For more elaboration of various aspects of this proposal and various musings about it, please see the essays hyperlinked to in the second box at: Catalogue of Selected Posts

Buy my e-book A Conspiracy of Wizards

Of the many wonders that happily impose themselves on a curious and observant mind, there is one that relentlessly taunts my imagination and tries my patience: The degree to which we fail, as a people, as a species, in our communities and on our own to take what seems to me to be, even more than that taken by the late Neil Armstrong 43 years ago, one small step for us as individuals, but one giant leap for our nation and for humanity. In this case, the small step is a step forward in thought and habit, in perception, and the giant leap is what it would yield in terms of our ability to govern ourselves in a way more conducive to the liberation and mobilization of our collective genius in service to our collective welfare.

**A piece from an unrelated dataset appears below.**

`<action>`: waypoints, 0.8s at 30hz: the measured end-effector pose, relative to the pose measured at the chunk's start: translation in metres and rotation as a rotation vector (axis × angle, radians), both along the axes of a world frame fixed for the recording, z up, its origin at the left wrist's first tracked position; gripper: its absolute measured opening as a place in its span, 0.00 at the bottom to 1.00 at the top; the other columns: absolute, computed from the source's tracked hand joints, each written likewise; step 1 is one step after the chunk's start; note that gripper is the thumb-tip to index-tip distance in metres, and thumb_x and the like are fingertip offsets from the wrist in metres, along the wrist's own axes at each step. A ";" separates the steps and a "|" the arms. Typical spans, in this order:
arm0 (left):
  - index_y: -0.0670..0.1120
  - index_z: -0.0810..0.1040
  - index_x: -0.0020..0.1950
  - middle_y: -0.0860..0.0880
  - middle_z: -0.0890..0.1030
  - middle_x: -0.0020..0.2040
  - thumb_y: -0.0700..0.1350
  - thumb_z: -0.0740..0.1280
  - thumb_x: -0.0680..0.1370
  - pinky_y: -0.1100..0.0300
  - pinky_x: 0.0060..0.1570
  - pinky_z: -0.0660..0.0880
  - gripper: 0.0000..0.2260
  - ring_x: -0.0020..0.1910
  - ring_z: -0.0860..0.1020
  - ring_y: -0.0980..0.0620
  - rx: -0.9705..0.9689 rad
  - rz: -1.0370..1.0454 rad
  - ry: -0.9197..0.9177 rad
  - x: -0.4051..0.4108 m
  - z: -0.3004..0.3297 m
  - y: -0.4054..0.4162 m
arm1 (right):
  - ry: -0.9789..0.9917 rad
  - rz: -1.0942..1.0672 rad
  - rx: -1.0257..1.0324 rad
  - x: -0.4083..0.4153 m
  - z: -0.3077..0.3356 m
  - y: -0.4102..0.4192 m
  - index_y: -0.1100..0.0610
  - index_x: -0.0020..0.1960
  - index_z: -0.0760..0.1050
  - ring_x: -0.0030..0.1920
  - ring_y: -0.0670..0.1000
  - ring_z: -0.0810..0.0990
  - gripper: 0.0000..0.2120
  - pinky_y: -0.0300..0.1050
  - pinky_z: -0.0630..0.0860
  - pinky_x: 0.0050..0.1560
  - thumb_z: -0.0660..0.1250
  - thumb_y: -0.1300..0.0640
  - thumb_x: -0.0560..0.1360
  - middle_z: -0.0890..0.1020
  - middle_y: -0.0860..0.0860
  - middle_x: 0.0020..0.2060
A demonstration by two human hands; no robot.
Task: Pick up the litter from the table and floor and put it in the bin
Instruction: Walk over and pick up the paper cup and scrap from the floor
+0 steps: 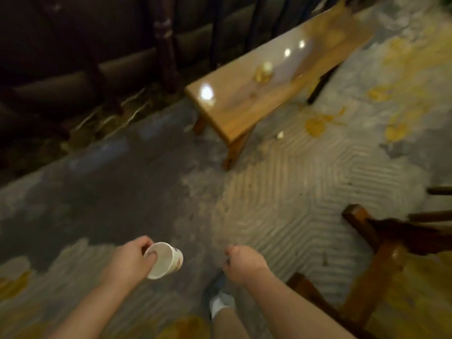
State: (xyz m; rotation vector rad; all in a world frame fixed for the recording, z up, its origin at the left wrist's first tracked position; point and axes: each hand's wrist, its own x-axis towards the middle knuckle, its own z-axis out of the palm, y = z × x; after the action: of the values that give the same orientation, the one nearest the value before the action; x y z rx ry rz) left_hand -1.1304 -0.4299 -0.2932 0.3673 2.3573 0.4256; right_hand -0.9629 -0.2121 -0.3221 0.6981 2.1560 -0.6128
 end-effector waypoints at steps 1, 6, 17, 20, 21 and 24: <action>0.53 0.81 0.39 0.53 0.83 0.35 0.45 0.72 0.72 0.57 0.34 0.70 0.03 0.38 0.81 0.47 0.002 -0.010 0.008 -0.008 0.016 0.029 | 0.022 -0.057 0.004 -0.006 0.012 0.022 0.56 0.60 0.74 0.59 0.62 0.79 0.16 0.53 0.76 0.56 0.60 0.49 0.76 0.81 0.59 0.58; 0.55 0.81 0.39 0.55 0.83 0.34 0.47 0.69 0.71 0.58 0.34 0.75 0.02 0.35 0.81 0.54 0.015 -0.058 -0.014 -0.044 0.084 0.175 | 0.094 -0.219 -0.015 -0.025 0.059 0.132 0.56 0.61 0.73 0.61 0.60 0.77 0.16 0.52 0.76 0.60 0.61 0.49 0.77 0.78 0.58 0.59; 0.54 0.79 0.49 0.54 0.82 0.45 0.49 0.71 0.75 0.53 0.44 0.82 0.04 0.44 0.81 0.54 0.092 -0.309 -0.179 -0.111 0.121 0.457 | 0.033 -0.552 0.043 -0.026 0.101 0.353 0.55 0.68 0.70 0.65 0.60 0.73 0.21 0.52 0.72 0.64 0.61 0.47 0.78 0.74 0.57 0.64; 0.52 0.80 0.47 0.51 0.83 0.43 0.47 0.70 0.75 0.50 0.44 0.80 0.03 0.42 0.81 0.50 0.087 -0.365 -0.156 -0.126 0.095 0.528 | 0.001 -0.626 0.069 -0.042 0.077 0.408 0.54 0.69 0.68 0.66 0.60 0.73 0.23 0.53 0.73 0.63 0.62 0.48 0.77 0.74 0.57 0.64; 0.52 0.80 0.47 0.50 0.84 0.43 0.47 0.69 0.75 0.51 0.43 0.79 0.03 0.42 0.81 0.49 0.088 -0.371 -0.143 -0.128 0.085 0.546 | 0.001 -0.633 0.076 -0.049 0.067 0.424 0.54 0.69 0.68 0.66 0.60 0.73 0.23 0.53 0.73 0.64 0.62 0.48 0.77 0.73 0.57 0.65; 0.50 0.81 0.48 0.48 0.84 0.44 0.46 0.69 0.74 0.52 0.42 0.77 0.04 0.43 0.81 0.45 0.063 -0.389 -0.136 -0.130 0.051 0.594 | 0.028 -0.669 0.073 -0.073 0.025 0.473 0.55 0.71 0.67 0.66 0.61 0.73 0.24 0.54 0.73 0.64 0.64 0.50 0.76 0.73 0.59 0.65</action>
State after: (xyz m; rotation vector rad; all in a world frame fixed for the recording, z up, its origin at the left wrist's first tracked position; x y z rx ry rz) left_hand -1.2604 0.1644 -0.2420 0.7837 2.0800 0.3265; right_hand -1.0356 0.2608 -0.2969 1.4794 1.9545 -0.8860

Even as I write, I know that, for reasons that defy reason, those words grate on the ears of a large and vocal political faction. The word “collective” scares them, as if there is nothing collective about our existence, as if, despite the manifest absurdity of it, we exist as mutually exclusive entities. Lost in a caricature of reality, anything that smacks of the least recognition of human interdependence, of an existence not only as individuals but also as members of a society and citizens of a nation, resonates in their tortured minds as an affront to something holy and inviolable.

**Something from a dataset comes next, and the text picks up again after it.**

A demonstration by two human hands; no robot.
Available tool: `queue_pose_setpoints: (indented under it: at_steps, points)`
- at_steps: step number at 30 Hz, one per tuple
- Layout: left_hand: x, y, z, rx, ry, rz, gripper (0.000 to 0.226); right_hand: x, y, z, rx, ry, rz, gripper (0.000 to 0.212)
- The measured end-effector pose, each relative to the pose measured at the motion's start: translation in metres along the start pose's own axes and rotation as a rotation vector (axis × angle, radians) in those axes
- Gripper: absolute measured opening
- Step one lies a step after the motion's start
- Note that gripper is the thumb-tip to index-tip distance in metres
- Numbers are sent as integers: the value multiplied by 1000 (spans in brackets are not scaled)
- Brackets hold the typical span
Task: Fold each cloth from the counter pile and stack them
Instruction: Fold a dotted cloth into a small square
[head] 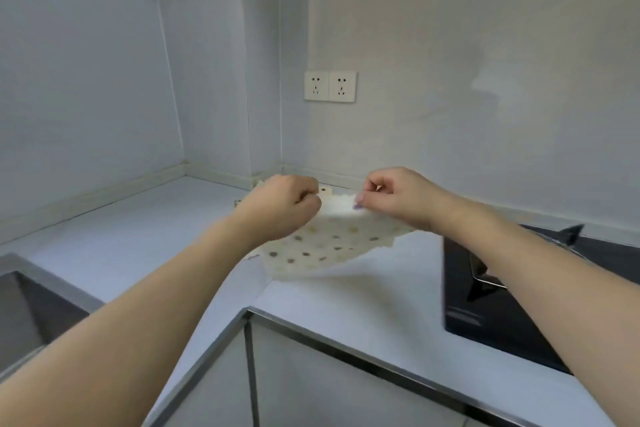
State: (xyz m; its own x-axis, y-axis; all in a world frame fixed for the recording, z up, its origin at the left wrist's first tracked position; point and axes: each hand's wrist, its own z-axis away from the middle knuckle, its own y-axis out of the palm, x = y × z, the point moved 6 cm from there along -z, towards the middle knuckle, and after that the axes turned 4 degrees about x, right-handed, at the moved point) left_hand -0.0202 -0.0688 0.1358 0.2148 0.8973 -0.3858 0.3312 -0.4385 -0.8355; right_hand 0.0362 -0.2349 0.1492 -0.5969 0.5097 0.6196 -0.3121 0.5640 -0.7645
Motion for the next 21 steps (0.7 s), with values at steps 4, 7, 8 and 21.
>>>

As is often the case, such folly results from the drawing of the wrong lesson from a set of failed applications (and the refusal to notice the larger set of successful applications) of a sound and inevitable principle. But the sound and inevitable principle must be acknowledged and addressed: We are not only individuals whose individual liberty must be protected and preserved, but also members of a society whose interdependence must be recognized and negotiated.

Our Founding Fathers did not fail to know this, and frequently explicitly and implicitly emphasized it: “United we stand, divided we fall;” “e pluribus unum,” “We must all hang together or we will surely hang apart,” The Constitution itself, the arguments in The Federalist Papers (which were overwhelmingly about our interdepedence and the mutual responsibilities as members of a society that it imposes on us), “The General Welfare.” So much a part of the fundamental assumption of human existence was it, such an essential pillar of their Enlightenment doctrine (committed to the application of Reason to the improvement of Society), that they could neither have intended nor foreseen that some of the heirs to their political experiment would manage to erase it from their consciousness.

But reality has frequently reasserted itself, revealed the complexities and subtleties, highlighted the need to articulate two views of the nature of human existence that are simultaneously in mutual tension and two sides of a single coin. Without our fundamental interdependence, our existence as members of a society, we have no existence as conscious human beings. The very languages we think in are expressions of generations of coexistence, concepts and symbols growing not in isolated minds but in interlinked minds. Our technologies, our social institutions, the physical products of our labors, everything that makes us human, are never incubated in a single mind or created by the labor of a single pair of hands, but always in the communication of the members of a society and in the articulation of individual efforts.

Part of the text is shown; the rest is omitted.